KitchenAid Ice Maker Not Working (Quick Fix!)
For some reason, most KitchenAid refrigerators eventually run into a similar problem – the ice maker stops working. There are countless cases of KitchenAid refrigerator owners who say they’ve had this problem.
Here’s the good news – after working on used appliances for over a decade now, I can tell you that around 80% of all KitchenAid refrigerator ice makers that are not working are relatively easy to fix.
If you try each and every one of these solutions, I am extremely confident one of them will work for you.
NOTE: You’ll find KitchenAid ice makers in three main locations: the refrigerator door, inside the top of the freezer for side-by-side models, and finally in the bottom freezer drawer. I’ll provide instructions for all three.
KitchenAid Ice Maker Not Working
If your KitchenAid ice maker is not working, you need to reset it. Start by turning the ice maker OFF, then ON again. Next, press and hold the test button for 3 seconds. The ice tray will attempt a full dump cycle and your KitchenAid ice maker should be working again!
Keep in mind that you won’t be able to perform a reset of the ice maker with the ice bucket fully installed. So you’ll want to take the ice bucket out and then put a bath towel underneath the ice tray to catch any ice/water that spills out.
But before we go any further, let’s make sure your ice maker is ON to begin with!
Confirm ice maker is ON and check temp
Yes, I know, this sounds obvious.

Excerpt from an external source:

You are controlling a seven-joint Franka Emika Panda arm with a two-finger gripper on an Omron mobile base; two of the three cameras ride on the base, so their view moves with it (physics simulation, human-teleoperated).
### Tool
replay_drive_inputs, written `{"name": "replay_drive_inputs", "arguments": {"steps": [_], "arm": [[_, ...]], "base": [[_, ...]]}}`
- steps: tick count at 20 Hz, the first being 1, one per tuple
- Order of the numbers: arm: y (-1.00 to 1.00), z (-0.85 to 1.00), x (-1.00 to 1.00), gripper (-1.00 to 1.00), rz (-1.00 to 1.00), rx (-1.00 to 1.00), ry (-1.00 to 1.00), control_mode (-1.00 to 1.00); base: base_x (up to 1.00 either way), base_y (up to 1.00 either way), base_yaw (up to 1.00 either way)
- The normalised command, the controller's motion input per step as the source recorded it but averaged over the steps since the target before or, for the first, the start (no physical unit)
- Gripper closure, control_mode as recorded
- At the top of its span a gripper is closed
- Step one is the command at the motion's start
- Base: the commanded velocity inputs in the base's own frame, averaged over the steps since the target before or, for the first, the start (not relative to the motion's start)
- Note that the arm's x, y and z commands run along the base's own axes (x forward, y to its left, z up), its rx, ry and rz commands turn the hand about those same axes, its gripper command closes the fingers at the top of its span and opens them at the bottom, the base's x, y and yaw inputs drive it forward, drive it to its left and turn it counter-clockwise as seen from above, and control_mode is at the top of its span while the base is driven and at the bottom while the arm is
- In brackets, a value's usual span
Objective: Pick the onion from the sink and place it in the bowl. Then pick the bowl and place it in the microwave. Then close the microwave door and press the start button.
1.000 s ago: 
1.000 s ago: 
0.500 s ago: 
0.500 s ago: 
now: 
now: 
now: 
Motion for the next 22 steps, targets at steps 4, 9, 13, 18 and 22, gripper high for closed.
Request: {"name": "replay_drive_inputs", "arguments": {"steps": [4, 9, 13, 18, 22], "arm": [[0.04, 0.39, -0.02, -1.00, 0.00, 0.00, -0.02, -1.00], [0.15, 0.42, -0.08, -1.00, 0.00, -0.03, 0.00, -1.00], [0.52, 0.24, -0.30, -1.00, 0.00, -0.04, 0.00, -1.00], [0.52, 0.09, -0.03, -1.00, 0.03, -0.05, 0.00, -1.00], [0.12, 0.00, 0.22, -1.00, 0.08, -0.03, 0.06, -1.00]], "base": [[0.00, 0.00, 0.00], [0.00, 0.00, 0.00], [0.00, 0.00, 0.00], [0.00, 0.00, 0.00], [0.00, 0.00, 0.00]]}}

But you’d be surprised by how many KitchenAid ice makers I got working again simply by turning them ON!
Start by looking around for your ice maker’s ON/OFF button.
NOTE: Depending on which model KitchenAid refrigerator you own, your ice maker may, or may not have an “ON/OFF” switch, and that’s OK!
On newer models of KitchenAid refrigerators that have the ice maker in the door, you should see the ice maker ON/OFF button towards the upper left-hand corner.
For some models you’ll have to remove the ice bucket first in order to expose the ON/OFF button.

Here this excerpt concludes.